Task to carry out
Where the listing below has a line with "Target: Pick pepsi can", write out exactly that line and every line after it, stopping after the line with "- gripper: 0.0000..1.0000".

Recorded data
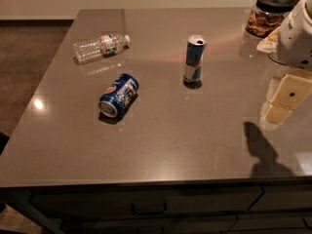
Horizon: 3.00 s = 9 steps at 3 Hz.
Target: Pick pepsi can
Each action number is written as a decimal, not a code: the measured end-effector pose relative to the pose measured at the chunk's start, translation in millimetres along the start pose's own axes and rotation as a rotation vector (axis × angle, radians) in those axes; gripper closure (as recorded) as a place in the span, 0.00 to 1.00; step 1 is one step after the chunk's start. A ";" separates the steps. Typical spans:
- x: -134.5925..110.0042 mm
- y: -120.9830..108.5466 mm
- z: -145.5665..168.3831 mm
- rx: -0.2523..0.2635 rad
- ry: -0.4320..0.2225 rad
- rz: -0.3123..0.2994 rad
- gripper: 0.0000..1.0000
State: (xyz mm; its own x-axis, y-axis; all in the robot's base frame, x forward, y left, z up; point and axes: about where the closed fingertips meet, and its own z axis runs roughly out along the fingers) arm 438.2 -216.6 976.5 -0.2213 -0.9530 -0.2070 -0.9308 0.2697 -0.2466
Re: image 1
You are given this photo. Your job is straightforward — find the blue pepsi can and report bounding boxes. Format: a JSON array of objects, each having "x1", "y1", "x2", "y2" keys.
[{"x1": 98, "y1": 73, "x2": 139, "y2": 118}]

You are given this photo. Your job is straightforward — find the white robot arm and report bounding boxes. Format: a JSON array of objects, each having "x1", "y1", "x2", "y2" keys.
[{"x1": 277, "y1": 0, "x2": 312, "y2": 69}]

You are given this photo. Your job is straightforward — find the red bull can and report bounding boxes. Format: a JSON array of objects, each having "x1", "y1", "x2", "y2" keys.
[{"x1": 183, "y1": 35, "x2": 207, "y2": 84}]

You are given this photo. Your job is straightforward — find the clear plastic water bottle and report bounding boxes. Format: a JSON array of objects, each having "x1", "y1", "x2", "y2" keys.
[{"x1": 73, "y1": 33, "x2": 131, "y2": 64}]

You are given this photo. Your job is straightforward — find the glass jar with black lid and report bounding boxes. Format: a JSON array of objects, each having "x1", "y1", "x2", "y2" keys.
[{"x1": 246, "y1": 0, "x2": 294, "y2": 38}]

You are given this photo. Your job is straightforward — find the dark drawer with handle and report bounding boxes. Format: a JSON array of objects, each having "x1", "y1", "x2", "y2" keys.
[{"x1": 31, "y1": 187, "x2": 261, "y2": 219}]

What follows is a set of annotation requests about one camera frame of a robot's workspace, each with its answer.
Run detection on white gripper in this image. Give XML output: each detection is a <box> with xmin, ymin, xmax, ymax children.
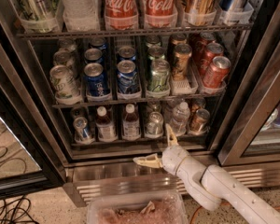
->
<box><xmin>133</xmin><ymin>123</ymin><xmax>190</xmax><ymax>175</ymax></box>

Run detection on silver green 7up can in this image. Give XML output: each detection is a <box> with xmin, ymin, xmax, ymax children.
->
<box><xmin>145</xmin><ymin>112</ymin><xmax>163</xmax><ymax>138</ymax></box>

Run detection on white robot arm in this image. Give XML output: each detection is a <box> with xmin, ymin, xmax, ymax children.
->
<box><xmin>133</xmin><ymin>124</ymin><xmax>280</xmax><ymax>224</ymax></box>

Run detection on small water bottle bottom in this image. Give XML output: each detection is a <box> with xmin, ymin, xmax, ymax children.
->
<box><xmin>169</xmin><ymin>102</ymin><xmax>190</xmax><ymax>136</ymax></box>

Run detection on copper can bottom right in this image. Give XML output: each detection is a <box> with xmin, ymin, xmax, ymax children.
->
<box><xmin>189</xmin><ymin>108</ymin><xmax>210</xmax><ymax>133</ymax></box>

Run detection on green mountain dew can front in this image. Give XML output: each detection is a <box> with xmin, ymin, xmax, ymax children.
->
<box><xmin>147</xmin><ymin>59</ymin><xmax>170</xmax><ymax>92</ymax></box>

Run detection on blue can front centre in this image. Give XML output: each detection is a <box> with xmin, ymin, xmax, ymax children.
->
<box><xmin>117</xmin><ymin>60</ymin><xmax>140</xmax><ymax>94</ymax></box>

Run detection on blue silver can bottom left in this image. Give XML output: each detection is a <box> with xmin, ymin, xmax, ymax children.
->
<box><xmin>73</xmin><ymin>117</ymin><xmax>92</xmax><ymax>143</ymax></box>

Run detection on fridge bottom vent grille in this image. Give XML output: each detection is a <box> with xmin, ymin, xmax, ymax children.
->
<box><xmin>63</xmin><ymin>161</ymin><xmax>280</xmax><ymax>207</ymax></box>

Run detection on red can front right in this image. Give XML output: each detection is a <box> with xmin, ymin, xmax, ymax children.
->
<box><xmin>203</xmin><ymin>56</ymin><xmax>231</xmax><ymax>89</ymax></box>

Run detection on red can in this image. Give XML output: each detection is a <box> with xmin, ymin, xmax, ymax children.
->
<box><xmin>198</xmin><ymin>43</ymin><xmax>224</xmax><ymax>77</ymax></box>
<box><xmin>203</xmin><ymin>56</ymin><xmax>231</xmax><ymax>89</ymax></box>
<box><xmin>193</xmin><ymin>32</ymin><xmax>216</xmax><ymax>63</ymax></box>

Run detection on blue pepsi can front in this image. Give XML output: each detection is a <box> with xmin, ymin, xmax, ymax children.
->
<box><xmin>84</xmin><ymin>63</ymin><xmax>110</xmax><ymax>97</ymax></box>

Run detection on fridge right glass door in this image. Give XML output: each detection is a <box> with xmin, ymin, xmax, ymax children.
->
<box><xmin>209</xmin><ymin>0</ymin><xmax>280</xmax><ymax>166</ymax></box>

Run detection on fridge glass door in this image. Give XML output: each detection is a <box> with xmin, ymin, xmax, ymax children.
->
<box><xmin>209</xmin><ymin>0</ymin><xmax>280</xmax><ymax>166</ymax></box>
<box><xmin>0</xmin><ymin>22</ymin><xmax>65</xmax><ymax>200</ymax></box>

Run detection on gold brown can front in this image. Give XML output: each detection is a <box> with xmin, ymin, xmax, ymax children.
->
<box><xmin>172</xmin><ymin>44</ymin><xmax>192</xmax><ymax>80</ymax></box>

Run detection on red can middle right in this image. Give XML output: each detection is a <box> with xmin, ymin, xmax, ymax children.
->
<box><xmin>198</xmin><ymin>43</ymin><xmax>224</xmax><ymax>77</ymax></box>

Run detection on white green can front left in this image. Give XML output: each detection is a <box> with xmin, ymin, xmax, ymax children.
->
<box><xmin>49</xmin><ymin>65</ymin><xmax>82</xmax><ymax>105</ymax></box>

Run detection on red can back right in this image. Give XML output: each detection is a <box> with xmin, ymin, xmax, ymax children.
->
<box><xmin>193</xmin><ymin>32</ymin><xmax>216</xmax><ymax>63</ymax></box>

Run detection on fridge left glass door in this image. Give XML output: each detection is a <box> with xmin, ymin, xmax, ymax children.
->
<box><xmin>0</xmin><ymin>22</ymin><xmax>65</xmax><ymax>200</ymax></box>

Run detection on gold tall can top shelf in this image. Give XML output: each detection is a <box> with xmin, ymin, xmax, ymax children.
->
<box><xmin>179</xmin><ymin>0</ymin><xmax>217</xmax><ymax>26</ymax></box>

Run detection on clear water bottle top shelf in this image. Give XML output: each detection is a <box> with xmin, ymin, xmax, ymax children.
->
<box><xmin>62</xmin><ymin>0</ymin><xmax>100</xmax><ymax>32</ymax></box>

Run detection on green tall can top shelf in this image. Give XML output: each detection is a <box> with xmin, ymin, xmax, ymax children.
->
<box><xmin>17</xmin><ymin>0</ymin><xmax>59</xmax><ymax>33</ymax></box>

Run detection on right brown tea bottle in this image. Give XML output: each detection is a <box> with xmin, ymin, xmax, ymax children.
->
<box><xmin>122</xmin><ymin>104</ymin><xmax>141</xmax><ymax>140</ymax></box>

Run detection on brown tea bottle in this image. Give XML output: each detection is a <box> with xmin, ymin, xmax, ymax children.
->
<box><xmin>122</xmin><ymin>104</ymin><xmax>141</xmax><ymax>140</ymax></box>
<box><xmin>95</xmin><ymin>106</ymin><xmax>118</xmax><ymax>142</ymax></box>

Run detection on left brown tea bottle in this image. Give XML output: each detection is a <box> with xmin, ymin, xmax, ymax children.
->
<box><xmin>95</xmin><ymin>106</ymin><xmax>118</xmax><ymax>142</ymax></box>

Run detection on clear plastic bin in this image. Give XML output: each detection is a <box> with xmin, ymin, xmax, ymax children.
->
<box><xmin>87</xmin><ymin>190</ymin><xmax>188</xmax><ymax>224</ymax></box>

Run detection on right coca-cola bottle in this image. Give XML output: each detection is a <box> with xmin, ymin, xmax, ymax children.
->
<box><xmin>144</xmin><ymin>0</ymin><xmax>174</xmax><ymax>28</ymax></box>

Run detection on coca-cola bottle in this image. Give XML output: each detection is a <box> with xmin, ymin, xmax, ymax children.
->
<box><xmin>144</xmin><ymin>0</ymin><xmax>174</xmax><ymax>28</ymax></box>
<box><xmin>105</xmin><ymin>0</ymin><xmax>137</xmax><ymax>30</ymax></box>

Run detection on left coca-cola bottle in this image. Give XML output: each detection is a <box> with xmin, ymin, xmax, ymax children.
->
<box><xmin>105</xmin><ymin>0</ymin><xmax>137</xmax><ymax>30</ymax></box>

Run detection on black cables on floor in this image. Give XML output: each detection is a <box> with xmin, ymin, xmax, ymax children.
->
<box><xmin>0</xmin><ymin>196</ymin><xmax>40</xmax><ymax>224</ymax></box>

Result of the task
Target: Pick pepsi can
Each action number is written as a decimal, not a code: the measured end-effector pose relative to the pose measured at the chunk's start, translation in millimetres along the start pose's own axes and rotation as a rotation vector (axis × angle, radians) in those axes; gripper closure (as recorded) as a place in the span, 0.00 to 1.00; step 1 is one step after the chunk's start. A ";" separates the steps. Typical spans:
- x: -134.5925..110.0042 mm
- y: -120.9830..108.5466 mm
- z: -145.5665..168.3831 mm
- rx: -0.2523..0.2635 rad
- ry: -0.4320..0.2225 rad
- rz: -0.3123..0.2994 rad
- gripper: 0.0000..1.0000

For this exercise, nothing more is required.